Alguien subió la efeméride a una red social y con ella me ha traído un recuerdo. El suceso que el aficionado refiere aconteció hace treinta y un años, el diez de septiembre de 1989, en las Arenas de Arles donde “Pañolero”, un cárdeno de Miura, quitó los pies del suelo a Christian Mountcouquiol Nimeño II y el destino señaló con el crujir de un leño partiéndose, que la caída de cabeza era para impedirle que volviera a torear jamás.
Con dos cervicales y la médula espinal hecha cisco, la vida de Nimeño II quedó anclada a una silla de ruedas y aunque con el tiempo, fue recuperando movilidad en las piernas y el brazo derecho, en lo que toca al ánimo, ese ya había quedado inmóvil para siempre y un día de noviembre de 1991, decidió morirse sin más designios ni voluntades que los propios.
De Nimeño II, -siempre hay que poner el ordinal, porque Nimeño I era su hermano Alain-, tengo uno de esos recuerdos que se guardan en los tesoros de la memoria. Fue en los comienzos de mi juventud, una tarde de toros en la Plaza México. Tercio de banderillas compartido con Antonio Lomelín. Clavar los arpones en todo lo alto era una consecuencia obligada, lo que ellos estaban haciendo eran travesuras de magos jugando con un toro.

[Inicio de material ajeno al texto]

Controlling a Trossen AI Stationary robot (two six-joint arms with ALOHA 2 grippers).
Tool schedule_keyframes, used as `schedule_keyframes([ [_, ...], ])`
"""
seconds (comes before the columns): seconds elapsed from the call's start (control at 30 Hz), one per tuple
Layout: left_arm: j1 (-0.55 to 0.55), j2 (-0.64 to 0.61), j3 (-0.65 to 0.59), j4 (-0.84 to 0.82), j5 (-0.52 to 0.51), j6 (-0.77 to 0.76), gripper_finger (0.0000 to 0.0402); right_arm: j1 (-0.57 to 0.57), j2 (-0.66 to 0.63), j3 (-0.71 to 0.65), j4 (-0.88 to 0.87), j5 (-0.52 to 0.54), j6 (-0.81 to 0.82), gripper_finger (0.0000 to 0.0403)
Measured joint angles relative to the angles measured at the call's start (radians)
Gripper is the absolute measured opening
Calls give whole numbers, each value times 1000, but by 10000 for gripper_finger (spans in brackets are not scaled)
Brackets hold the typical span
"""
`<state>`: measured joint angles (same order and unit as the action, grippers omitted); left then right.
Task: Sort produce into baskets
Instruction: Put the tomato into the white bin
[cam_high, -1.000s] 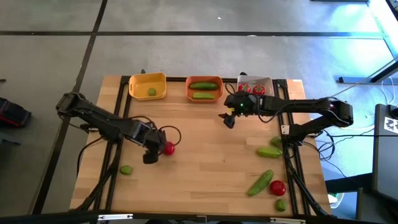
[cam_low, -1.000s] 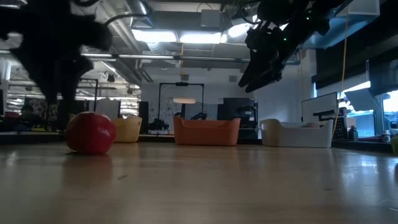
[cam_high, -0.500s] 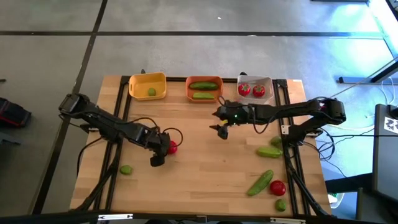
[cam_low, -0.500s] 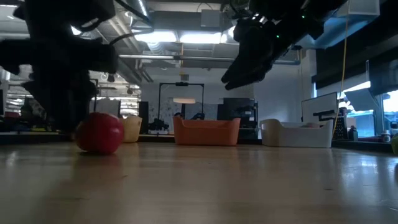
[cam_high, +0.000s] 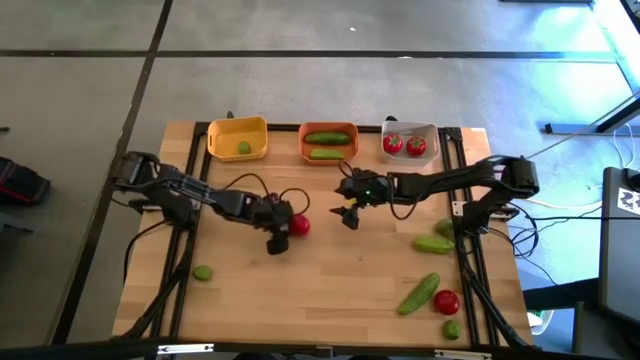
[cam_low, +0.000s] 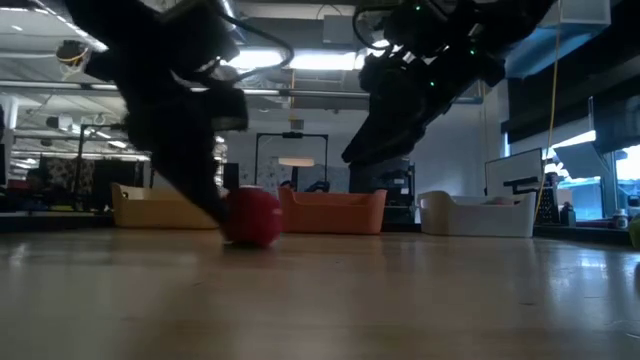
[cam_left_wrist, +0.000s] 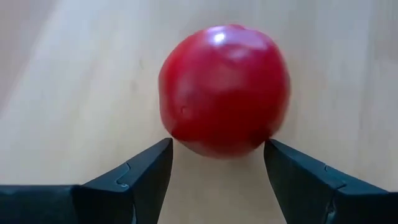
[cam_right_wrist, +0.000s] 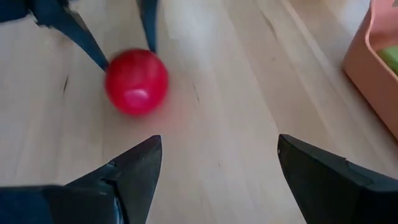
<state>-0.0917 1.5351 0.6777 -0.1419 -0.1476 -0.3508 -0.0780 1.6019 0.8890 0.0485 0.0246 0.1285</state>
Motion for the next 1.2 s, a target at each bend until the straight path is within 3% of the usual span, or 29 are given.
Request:
schedule_keyframes([
  [0.23,68,37,0,134,0,53,249,0,5,0,83,0,31,310],
  [0.6,80,44,0,190,1,67,249,-1,8,0,174,-46,76,310],
  [0.83,80,45,0,217,1,89,249,0,95,0,308,-179,103,310],
  [1.2,80,45,0,244,1,96,249,0,226,-1,374,-149,48,310],
])
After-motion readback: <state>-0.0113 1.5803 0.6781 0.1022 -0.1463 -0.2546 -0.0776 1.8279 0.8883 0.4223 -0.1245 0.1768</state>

La evocación es nítida, era una tarde nublada aunque la luminosidad de los dos toreros hacía resplandecer el ruedo en aquellos pares de banderillas alternados. Veo el círculo de arena con la luz dorada de del otoño. No sé de cierto, si mi mente tergiversó las cosas al recordar que Antonio Lomelín iba vestido de champaña y oro, y Nimeño II de espuma de mar ¿o era malva? también con bordados de oro. No importa. Cuando le tocaba turno a cualquiera de los dos, el matador-banderillero arremetía contra el toro y clavaba los gladiolos, convirtiendo la violencia de la acometida en armonía, en ballet de belleza fugaz en unos instantes y duradera para siempre en remembranzas. Luego, al emprender la huida a cuerpo limpio, el alternante alado y mágico se atravesaba entre los dos, para llevarse la fiera tras de sí como un cometa de cabellera negra. Por cosas así, José Bergamín, refiriéndose a la tauromaquia, escribió eso de “…las artes mágicas del vuelo” y nosotros los aficionados cuando contamos alguna hazaña como la de ese tercio de banderillas, lo enfatizamos con una hipérbole feliz y muy afortunada: ¡torearon como los propios ángeles!.
Algunos años después, vino la tremenda cogida y más adelante, la decisión determinada de segar su vida, cerrando así la historia de una vocación. El territorio que desde niño Chistian Mountcouquiol soñó con atravesar y que terminaba en la frontera de la corrida de Arles, había sido recorrido.
Como un sueño, el recuerdo luminoso de aquel tercio de banderillas es el bellísimo legado que a mí me dejó Nimeño II, y lleno de gratitud como lo estoy, lo que pueda escribir no alcanza para relatar la belleza de lo acontecido esa tarde jubilosa. Hacer esa descripción es asunto de poetas. Me pregunto, por ejemplo, si ¿Jaime Sabines era aficionado a la Fiesta? y si, ¿los habrá visto jugar con el toro aquella tarde?, si no, por qué escribió eso de: “Ocurre que la realidad es superior a los sueños. En vez de pedir “déjame soñar”, se debería decir: “déjame mirar”. Juega uno a vivir”. Así que, déjenme mirar en la luminiscencia de la memoria como se incendian esos dos toreros y se elevan al cielo.